Я протягиваю руки. Он бережно закатывает мои рукава. Я разочарованно вздыхаю. Будет выбирать, какую вену лучше вскрыть. И стоило его приглашать… Оливье отлично с этим справляется. Но Липпо не спешит вооружиться ланцетом. Он держит мои руки в своих и внимательно их рассматривает. Даже просит разрешения приподнять портьеры, чтобы осветить комнату. Осмотр он начинает с моих ногтей. Изучает каждый поочередно. Поворачивает мои руки так и этак, будто ценитель драгоценных камней в ювелирной лавке или знаток редких тканей, стремясь уловить блеск шелка. Затем так же внимательно изучает ладони, запястья и добирается до сгиба локтей, где находит свежий след от разреза на одной руке и несколько затянувшихся отметин – на другой.

– Figlio di putana!46

Я не совсем уверен в переводе, но догадываюсь, что этот нелестный отзыв предназначается Оливье. Далее осмотр сопровождается хмыканьем и перемещением кустистых бровей от середины лба едва ли не к подбородку. Кроме следов ланцета на моих руках множество других следов, которые способны породить какие угодно предположения. Хотя бы те два параллельных шрама на левой руке. И хорошо заметный след на правой ладони. Это могло навести на мысль, что я хватался голой рукой за лезвие, а рубцы на запястьях – что я беглый каторжник. Вот он уже и подумал!

– Che cazzo?!47

Это он еще моего плеча не видел. Но вопросов Липпо не задает. Только качает головой. Затем сразу на обеих руках ищет пульс, что удается ему не сразу по причине моего неумышленного малокровия. После обильного кровопускания мои жилы полупустые. Ему приходится долго прислушиваться. Он даже закрывает глаза и сам почти перестает дышать. Я чувствую, как он поочередно меняет силу нажима на моих руках, то слева, то справа. Как на музыкальном инструменте играет, и каждая из вен подает ему свой голос. Он прислушивается к самому течению моей жизни, ко всему, что во мне происходит: к дыханию, к наполнению желудочков, к сокращению мышц. Как будто многоопытный музыкант ищет фальшивую ноту. Это своеобразный язык, на котором тело может поведать ему о своих бедах. У Липпо шевелятся губы и двигаются брови. Похоже на то, что он не просто слышит, но и отвечает на эти жалобы. Наконец он отпускает мои руки, промаргивается и довольно долго на меня смотрит. Вдруг вскакивает и одним взмахом скидывает все с маленького столика у моего изголовья. Вытаскивает его на свет и начинает выгружать на столешницу содержимое холщового мешка. Действия он сопровождает злым, отрывистым шепотом. Я снова слышу «cazzo», «bastardo»48, «canaglia»49, которые он нанизывает гроздьями на короткие фразы. Я не совсем понимаю, что служит причиной его гнева, но спросить не решаюсь. Возможно, так он выражает профессиональное презрение к конкуренту. У врачей это принято. Любой, кто не разделяет их мнения, становится ренегатом и мерзавцем. У меня даже мелькает мысль вступиться за беднягу Оливье. Он не так уж плох, а за те три года, что ему приходится иметь дело со мной, он давно уже исчерпал все средства, способные вернуть меня к жизни.

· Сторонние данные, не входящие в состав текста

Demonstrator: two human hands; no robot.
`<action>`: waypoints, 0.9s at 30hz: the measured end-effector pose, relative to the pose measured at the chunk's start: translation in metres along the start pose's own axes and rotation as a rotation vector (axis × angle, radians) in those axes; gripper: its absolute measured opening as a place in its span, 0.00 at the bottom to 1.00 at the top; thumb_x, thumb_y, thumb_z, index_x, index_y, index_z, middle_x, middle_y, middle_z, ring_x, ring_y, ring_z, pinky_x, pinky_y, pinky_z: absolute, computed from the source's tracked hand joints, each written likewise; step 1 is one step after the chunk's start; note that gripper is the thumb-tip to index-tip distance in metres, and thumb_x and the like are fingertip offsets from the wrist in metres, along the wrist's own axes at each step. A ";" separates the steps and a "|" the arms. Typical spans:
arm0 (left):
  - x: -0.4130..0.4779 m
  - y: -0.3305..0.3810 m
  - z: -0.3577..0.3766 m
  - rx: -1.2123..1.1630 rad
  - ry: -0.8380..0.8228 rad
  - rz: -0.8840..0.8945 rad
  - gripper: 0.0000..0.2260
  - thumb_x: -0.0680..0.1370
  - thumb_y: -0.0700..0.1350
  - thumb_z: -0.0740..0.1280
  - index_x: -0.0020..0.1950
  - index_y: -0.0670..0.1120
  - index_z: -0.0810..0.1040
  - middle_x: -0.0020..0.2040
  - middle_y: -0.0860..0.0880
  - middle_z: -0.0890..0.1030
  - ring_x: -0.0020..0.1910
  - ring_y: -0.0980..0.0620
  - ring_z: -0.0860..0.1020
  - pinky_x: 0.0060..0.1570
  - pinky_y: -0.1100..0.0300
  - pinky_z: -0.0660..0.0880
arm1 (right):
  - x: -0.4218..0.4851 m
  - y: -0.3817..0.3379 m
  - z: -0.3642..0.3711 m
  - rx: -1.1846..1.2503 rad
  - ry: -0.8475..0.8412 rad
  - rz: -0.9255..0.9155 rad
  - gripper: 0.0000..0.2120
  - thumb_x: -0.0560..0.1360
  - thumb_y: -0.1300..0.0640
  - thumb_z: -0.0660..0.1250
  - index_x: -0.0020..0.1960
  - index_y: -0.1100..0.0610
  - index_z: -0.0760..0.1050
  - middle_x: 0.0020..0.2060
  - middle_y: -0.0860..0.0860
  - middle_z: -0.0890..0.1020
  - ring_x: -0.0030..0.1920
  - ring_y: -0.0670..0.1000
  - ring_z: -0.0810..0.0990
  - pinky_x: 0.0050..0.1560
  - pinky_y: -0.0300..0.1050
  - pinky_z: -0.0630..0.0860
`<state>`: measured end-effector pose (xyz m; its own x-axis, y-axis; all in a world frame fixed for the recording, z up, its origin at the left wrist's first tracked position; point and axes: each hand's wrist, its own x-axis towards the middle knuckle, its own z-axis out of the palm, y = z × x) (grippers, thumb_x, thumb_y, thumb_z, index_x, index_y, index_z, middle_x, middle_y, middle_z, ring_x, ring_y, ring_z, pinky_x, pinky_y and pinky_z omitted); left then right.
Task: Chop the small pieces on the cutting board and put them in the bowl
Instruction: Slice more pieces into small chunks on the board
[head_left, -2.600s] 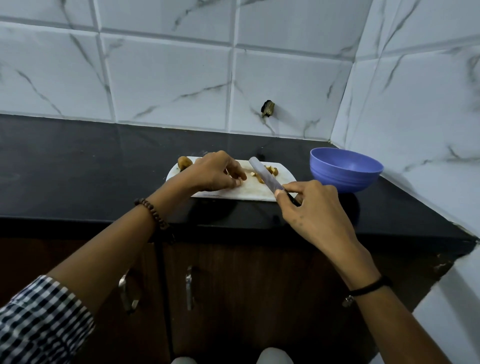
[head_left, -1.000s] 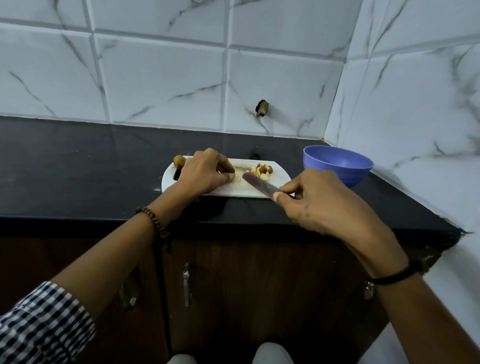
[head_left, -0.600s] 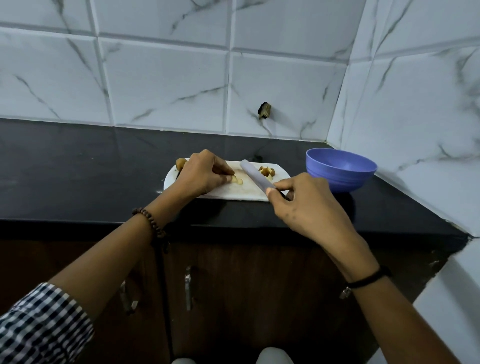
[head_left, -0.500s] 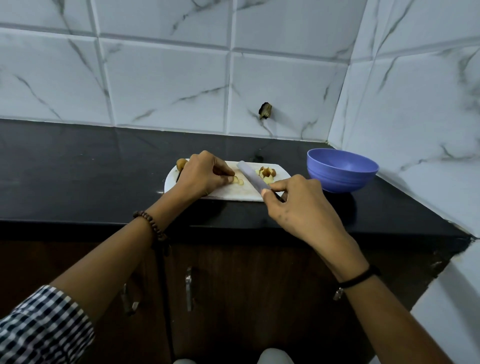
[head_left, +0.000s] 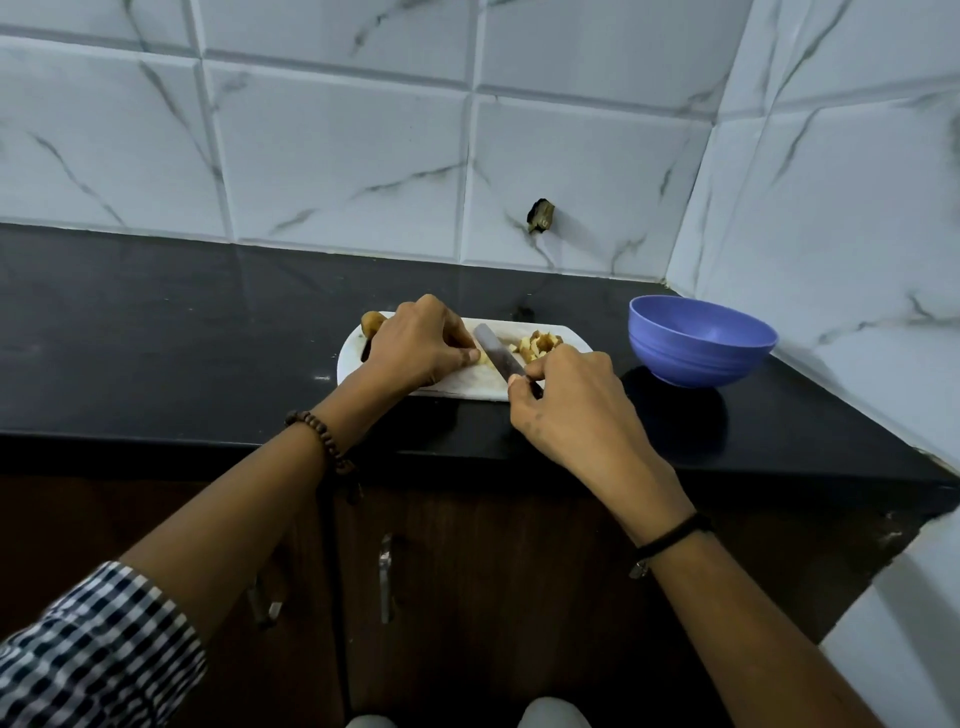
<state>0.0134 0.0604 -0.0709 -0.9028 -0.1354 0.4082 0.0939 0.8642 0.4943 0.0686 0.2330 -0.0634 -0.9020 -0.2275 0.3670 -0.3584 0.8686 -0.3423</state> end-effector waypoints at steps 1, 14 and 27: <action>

– Юноша, когда вы ели в последний раз?

– Не помню, кажется, третьего дня…

– А пили? – Пару глотков сегодня. Больше не смог… У меня…

Но Липпо в моих объяснениях не нуждается. Он делает предостерегающий жест.

– Не оправдывайтесь, юноша. Если вы проглотите лишний кусок, у вас откроется рвота. Это ясно.